Вовсе не значит, что своего героя вы должны посадить за письменный стол, заставить его обкусывать перо, глотать из самовара стакан за стаканом крепкий чай или, прогуливаясь по комнате, диктовать стенографистке историю некоего игрока. Ваш герой — пока он ваш герой — может не сочинить ни строчки, но вы должны нарисовать характер того, кто — пусть за пределами вашего повествования — написал и может написать “Бедных людей” и “Братьев Карамазовых”.
Сконструированный из деталей, облюбованных в “Дневнике” А. Г. Достоевской, и каких-то черт Алексея Ивановича (“Игрок”), Достоевский в романе Цыпкина не просто эпилептик с тяжелым характером, это человек, который не в состоянии видеть и адекватно воспринимать действительность. И уж точно — не в состоянии судить о ней.
Вот один маленький пример: знаменитый спор Достоевского с Тургеневым, описанный самим Достоевским в письме к Аполлону Майкову и А. Г. Достоевской — разумеется, со слов Достоевского — в ее дневнике (издание которого повествователь листает в поезде).
Спор о России и Западе, проще говоря, спор западника и славянофила.
Вот — по письму — реплика Достоевского: “„Знаете ли, какие здесь плуты и мошенники встречаются. Право, черный народ здесь гораздо хуже и бесчестнее нашего, а что глупее, то в этом сомненья нет. Ну вот Вы говорите про цивилизацию; ну что сделала им цивилизация и чем они так очень-то могут перед нами похвастаться!” Он побледнел (буквально, ничего, ничего не преувеличиваю!) и сказал мне: „Говоря так, Вы меня лично обижаете. Знайте, что я здесь поселился окончательно, что я сам себя считаю за немца, а не за русского и горжусь этим!””

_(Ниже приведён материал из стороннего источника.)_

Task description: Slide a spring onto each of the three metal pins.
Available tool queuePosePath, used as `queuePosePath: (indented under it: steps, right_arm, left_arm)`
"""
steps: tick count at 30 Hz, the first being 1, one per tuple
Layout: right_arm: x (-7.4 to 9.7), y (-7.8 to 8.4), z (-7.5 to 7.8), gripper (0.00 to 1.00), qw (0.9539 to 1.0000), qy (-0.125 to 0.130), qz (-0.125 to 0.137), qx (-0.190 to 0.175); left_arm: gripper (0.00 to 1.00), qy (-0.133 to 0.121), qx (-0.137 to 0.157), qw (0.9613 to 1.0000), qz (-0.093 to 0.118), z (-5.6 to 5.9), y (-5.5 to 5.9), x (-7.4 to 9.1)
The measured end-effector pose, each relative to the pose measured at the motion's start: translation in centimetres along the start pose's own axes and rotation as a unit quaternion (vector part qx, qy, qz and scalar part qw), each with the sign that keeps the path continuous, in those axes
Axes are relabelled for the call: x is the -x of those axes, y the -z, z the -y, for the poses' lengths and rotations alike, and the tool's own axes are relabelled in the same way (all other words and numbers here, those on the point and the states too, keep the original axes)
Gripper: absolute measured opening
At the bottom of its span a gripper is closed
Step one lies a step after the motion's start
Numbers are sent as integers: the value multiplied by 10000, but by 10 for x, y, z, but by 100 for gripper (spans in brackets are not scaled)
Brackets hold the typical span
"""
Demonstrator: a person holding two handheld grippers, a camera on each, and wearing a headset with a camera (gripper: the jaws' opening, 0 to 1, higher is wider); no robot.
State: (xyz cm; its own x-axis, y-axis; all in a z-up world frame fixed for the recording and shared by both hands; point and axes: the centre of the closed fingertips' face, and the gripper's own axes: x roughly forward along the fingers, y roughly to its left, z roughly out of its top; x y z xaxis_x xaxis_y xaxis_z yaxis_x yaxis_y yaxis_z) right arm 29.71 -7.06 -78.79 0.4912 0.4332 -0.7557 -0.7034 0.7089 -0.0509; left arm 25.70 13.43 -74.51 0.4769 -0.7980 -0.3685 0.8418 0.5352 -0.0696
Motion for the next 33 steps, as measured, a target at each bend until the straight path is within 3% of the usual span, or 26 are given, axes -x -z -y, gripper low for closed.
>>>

А вот из “Дневника” А. Г., записано в самый день разговора: “Когда Федя сказал, что он в немцах только и заметил что тупость, да кроме того, очень часто обман, Тургенев ужасно как этим обиделся и объявил, что этим Федя его кровно оскорбил, потому что он сделался немцем, что он вовсе не русский, а немец. Федя отвечал, что он этого вовсе не знал, но что очень жалеет об этом”.
Умно ли, глупо ли здесь выглядит Достоевский, понося немцев, он представляется несдержанным, но вполне адекватным человеком. Он даже посмеивается над истерикой, которую разыграл Тургенев.